The acronym CAML originally stood for Categorical Abstract Machine Language, but OCaml omits this abstract machine. [2] OCaml is a free and open-source software project managed and principally maintained by the French Institute for Research in Computer Science and Automation (INRIA). In the early 2000s, elements from OCaml were adopted by many languages, notably F# and Scala.

Philosophy

ML-derived languages are best known for their static type systems and type-inferring compilers. OCaml unifies functional, imperative, and object-oriented programming under an ML-like type system. Thus, programmers need not be highly familiar with the pure functional language paradigm to use OCaml.

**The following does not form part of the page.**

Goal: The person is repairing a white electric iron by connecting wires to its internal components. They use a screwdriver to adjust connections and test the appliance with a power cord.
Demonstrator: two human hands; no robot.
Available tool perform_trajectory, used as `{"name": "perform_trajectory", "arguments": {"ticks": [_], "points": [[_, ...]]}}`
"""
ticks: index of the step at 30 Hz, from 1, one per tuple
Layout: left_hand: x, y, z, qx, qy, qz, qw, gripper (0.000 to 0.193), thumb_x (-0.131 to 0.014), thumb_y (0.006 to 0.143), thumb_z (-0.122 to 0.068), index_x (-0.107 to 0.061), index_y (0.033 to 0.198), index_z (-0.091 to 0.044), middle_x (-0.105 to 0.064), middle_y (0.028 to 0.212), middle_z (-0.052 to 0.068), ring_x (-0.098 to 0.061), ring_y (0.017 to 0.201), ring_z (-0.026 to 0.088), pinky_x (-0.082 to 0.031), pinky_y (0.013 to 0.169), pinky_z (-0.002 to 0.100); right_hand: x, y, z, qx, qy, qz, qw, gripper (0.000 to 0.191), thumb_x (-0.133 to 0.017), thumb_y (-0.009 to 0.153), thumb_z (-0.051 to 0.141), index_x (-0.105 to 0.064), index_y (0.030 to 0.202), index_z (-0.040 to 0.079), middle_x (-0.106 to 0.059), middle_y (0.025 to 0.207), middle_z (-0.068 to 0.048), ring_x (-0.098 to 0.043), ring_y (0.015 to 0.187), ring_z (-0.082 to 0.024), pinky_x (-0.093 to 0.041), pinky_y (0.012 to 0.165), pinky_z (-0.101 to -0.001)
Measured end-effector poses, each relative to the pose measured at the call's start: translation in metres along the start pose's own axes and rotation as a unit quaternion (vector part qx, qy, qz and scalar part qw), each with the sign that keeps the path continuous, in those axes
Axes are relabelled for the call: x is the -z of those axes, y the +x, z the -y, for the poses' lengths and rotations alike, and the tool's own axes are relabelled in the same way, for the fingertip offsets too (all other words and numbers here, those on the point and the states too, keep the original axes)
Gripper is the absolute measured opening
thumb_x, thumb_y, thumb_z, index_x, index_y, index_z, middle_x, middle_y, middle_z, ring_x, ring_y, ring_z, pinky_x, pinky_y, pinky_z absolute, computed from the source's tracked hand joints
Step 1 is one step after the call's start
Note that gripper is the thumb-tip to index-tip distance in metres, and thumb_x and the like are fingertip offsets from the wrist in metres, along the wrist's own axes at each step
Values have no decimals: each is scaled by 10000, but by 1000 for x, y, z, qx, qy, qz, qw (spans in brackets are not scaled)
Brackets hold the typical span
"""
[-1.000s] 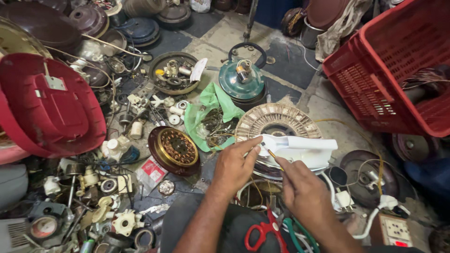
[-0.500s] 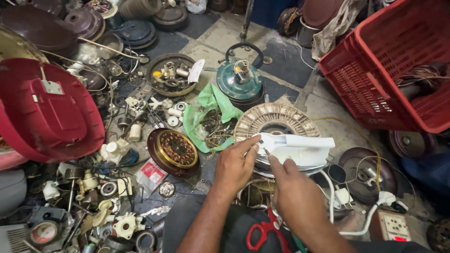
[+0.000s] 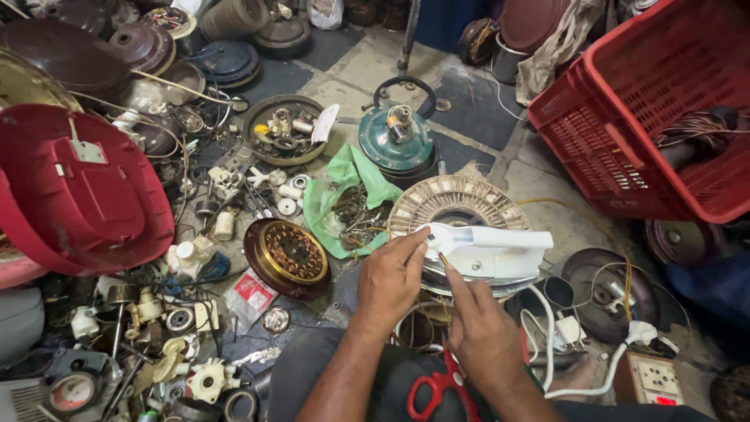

By requiring the programmer to work within the constraints of its static type system, OCaml eliminates many of the type-related runtime problems associated with dynamically typed languages. Also, OCaml's type-inferring compiler greatly reduces the need for the manual type annotations that are required in most statically typed languages. For example, the data type of variables and the signature of functions usually need not be declared explicitly, as they do in languages like Java and C#, because they can be inferred from the operators and other functions that are applied to the variables and other values in the code. Effective use of OCaml's type system can require some sophistication on the part of a programmer, but this discipline is rewarded with reliable, high-performance software.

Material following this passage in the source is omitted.